Things are looking up
Back in August, the arbitrators threw out CWH's amended bylaws, which would require a consent of shareholders who owned their shares for three years. As well, it threw out a statute that would prevent shareholders from removing trustees, thus, allowing trustees to be removed without cause by shareholders. That means the big hurdles are out of the way. The evidentiary hearing is set for October 7th, where the arbitrators plan to render a "final dispositive award."
Just this week, CWH announced a restructuring of the management agreement with RMR and better shareholder governance practices. The purpose of restructuring the management agreement between RMR and CWH is to supposedly align the interests of RMR with CWH shareholders. CWH also announced plans to increase the independence of CWH's board, the annual election of trustees, and terminate the poison pill in place.
Needless to say, Corvex and Related were not impressed with these moves. In their statement, they said:
"Today's announcement is nothing more than hollow rhetoric and a desperate attempt to keep Barry Portnoy and his son Adam in control of CommonWealth. In particular, the "governance enhancements" lack substance and constitute mere window dressing by a rogue board that was removed from office over three months ago by the holders of more than 70% of the outstanding shares. Shareholders should note that these "to-be proposed" governance changes contain widespread caveats and would not even be considered, if ever, until after the arbitration is expected to be completed. It should also be noted that we consented to the dismissal of the damages claim to expedite the arbitration process.
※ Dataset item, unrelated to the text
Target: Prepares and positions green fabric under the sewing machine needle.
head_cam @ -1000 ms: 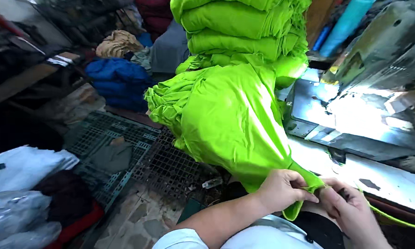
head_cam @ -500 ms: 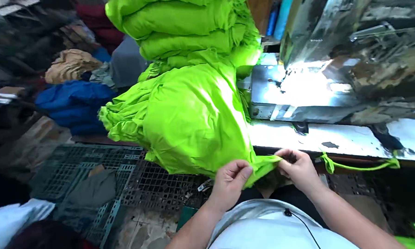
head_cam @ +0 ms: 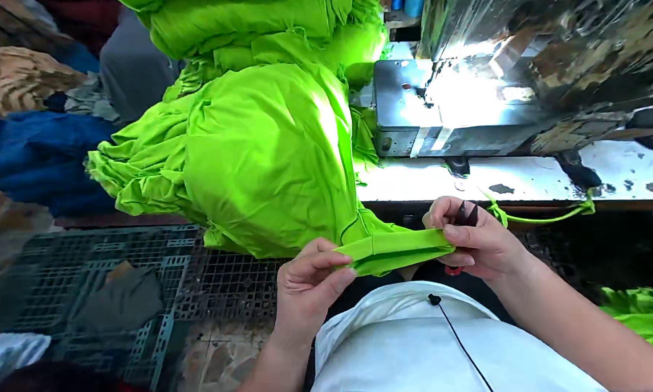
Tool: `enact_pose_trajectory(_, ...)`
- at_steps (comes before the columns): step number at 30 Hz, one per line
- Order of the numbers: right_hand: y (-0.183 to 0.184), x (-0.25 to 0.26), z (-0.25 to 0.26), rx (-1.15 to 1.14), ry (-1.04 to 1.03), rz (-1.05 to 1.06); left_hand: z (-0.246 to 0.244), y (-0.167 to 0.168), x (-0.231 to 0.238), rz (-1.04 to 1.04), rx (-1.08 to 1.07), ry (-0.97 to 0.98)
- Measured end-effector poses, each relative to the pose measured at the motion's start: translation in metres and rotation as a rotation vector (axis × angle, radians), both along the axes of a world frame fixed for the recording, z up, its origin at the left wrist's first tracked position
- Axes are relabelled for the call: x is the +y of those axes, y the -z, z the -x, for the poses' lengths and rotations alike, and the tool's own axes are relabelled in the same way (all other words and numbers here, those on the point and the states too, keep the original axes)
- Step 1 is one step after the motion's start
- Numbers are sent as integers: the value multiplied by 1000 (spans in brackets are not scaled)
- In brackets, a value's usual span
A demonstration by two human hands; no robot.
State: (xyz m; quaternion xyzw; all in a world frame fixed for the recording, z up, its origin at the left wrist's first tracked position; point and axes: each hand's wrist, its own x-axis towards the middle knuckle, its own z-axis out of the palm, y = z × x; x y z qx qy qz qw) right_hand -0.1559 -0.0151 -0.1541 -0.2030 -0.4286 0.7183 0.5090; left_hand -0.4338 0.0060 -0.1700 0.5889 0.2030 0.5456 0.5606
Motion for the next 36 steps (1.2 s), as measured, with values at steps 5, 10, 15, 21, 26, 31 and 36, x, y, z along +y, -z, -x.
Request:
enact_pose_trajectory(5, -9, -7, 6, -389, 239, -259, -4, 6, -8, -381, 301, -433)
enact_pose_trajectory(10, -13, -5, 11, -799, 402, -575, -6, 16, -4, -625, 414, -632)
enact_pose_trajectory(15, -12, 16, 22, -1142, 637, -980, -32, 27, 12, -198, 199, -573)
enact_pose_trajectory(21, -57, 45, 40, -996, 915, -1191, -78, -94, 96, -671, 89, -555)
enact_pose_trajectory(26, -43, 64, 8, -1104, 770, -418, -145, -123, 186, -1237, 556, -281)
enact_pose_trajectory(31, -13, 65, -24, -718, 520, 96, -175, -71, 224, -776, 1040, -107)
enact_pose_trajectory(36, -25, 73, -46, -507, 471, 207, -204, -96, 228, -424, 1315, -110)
We remain confident that the arbitration panel will validate our prior consent solicitation at the end of next month's hearing."
All in all, we are rooting for Corvex, and ultimately believe they will prevail. We think the Portnoy's are worried Corvex will prevail as well, evidenced by their recent efforts at corporate governance this week ahead of the evidentiary hearing next month.
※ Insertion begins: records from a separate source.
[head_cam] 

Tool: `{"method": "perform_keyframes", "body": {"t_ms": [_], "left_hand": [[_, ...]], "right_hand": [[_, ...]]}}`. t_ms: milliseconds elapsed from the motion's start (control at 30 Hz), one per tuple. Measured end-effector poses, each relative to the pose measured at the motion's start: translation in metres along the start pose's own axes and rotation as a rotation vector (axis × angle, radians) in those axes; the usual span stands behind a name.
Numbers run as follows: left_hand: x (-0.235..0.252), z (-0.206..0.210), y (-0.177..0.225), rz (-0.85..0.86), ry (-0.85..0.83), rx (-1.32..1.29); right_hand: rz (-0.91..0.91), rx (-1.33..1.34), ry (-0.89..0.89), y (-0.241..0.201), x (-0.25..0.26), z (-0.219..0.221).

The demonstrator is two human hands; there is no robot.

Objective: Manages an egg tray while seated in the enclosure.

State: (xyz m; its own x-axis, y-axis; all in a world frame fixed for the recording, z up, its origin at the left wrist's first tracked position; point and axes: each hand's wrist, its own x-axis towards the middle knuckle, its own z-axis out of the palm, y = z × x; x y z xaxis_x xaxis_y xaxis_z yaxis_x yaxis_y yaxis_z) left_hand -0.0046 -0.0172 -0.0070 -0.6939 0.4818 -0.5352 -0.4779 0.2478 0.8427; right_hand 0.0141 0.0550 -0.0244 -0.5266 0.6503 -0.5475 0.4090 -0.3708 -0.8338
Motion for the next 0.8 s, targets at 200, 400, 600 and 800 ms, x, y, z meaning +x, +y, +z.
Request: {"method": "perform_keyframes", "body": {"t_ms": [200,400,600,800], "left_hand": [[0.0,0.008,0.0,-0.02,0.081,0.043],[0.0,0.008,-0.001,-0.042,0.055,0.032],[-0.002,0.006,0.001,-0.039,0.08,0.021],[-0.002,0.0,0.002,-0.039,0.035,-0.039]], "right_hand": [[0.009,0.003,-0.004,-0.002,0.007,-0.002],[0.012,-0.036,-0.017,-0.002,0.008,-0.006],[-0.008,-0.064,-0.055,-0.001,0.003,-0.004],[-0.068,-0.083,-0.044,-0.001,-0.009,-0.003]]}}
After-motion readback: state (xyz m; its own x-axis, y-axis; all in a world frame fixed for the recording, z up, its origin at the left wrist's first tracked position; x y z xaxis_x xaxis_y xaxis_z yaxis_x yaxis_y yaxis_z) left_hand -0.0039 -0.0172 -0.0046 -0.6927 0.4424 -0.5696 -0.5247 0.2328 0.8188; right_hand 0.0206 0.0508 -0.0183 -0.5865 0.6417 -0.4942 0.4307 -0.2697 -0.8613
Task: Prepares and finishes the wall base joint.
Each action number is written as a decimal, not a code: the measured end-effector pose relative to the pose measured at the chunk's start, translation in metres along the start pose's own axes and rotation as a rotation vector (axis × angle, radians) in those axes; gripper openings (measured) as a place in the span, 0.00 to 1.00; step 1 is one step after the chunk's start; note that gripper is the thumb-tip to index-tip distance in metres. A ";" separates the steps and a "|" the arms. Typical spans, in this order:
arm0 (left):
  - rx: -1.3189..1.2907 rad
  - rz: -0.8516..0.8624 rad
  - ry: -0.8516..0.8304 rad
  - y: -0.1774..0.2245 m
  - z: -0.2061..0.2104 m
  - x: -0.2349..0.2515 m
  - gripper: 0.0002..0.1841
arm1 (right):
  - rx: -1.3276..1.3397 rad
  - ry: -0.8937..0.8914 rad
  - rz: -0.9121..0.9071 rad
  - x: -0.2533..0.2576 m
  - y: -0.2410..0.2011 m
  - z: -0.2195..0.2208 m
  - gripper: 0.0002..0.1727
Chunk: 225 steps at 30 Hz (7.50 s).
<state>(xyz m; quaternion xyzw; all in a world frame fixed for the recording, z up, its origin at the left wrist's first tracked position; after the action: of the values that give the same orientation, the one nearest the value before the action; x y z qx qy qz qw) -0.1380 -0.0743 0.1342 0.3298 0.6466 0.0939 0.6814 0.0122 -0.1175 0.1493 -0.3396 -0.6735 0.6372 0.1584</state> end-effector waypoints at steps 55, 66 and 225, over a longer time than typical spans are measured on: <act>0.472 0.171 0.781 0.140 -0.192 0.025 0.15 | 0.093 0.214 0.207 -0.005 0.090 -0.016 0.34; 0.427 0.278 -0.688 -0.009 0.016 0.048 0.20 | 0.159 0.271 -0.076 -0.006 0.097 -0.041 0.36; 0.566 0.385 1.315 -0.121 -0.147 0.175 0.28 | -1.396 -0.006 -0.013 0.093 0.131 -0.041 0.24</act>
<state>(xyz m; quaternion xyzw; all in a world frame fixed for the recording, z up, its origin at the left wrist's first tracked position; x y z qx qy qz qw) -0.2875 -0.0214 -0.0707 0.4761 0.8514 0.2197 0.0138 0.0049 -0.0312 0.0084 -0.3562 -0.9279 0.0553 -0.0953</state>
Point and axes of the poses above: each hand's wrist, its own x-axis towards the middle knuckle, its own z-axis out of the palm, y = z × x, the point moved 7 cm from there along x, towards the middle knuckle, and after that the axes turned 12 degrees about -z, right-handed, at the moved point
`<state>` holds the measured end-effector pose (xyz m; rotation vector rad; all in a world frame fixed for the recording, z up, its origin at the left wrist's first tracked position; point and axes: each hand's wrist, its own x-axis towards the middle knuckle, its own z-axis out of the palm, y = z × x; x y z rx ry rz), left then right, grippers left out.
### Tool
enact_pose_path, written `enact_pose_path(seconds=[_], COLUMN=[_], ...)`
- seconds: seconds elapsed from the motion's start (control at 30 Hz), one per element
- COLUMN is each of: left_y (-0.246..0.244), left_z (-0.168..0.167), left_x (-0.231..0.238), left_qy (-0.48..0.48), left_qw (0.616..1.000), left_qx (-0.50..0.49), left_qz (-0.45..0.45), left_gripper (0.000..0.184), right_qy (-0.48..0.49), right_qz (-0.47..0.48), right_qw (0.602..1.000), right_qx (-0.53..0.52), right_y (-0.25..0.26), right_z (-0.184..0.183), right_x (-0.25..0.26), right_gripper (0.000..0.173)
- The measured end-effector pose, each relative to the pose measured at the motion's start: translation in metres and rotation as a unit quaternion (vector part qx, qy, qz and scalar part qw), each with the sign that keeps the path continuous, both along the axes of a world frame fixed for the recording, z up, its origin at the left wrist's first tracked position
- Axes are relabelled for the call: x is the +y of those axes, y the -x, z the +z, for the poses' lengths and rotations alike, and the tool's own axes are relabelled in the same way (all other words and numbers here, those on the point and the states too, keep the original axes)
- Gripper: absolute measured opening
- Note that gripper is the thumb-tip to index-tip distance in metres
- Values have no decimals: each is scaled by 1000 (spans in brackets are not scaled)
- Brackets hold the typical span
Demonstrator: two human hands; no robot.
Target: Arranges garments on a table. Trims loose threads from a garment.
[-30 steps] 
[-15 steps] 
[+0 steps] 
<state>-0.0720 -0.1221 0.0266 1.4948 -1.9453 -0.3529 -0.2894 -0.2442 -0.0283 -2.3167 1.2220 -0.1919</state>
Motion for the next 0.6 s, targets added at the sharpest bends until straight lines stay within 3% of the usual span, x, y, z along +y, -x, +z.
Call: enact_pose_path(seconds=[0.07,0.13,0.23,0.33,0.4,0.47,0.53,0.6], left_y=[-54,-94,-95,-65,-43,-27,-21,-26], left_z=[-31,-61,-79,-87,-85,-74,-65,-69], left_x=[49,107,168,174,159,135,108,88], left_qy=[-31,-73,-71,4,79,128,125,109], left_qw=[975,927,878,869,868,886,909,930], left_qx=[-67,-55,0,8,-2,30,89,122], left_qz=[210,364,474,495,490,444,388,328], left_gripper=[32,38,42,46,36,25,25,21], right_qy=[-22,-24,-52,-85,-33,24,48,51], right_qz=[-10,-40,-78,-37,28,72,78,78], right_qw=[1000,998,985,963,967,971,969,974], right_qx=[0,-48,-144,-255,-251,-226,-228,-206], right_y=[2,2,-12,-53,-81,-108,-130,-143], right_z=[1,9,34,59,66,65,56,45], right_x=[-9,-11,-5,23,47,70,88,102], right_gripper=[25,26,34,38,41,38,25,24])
As Corvex notes, "we are focused on liberating CommonWealth from the Portnoys any way we can." We see this an interesting merger-arb opportunity. A deeply discounted one at that. The latest offer price is $24.50, and there's an opportunity for other bidders to come in once the RMR overhang is dealt with. The stock also pays a 4.4% dividend yield.
We'll know after the evidentiary hearing on October 7, but we look for Corvex to get the win and expect trustees will be clearing out their desks soon. Corvex and his known hedge fund supporters own almost 20% of the company, meanwhile, the board of trustees (Portnoy's included) own less than 1% of CWH.
Once RMR is out of the picture, the NAV per share is around $35 (according to Corvex) and their price target is $44 by the end of 2014. This Icahn protégé (Meister) has proven to be resilient in his short time as an activist. We have no reason to doubt that he, or the funds in his corner (Related, Perry, Marcato, etc.), will be shoved to the side by the Portnoys. We're buyers for the short term merger arb opportunity, but hope CWH removes RMR and manages to stay public, where the upside could be 75% in just over a year. Yet, if the deal does fall through, the stock could tumble to pre-Crovex levels, around $18, and so it wouldn't be a bad idea to buy some protection with covered calls (an income oriented strategy).
Disclosure: I have no positions in any stocks mentioned, and no plans to initiate any positions within the next 72 hours. I wrote this article myself, and it expresses my own opinions. I am not receiving compensation for it (other than from Seeking Alpha). I have no business relationship with any company whose stock is mentioned in this article.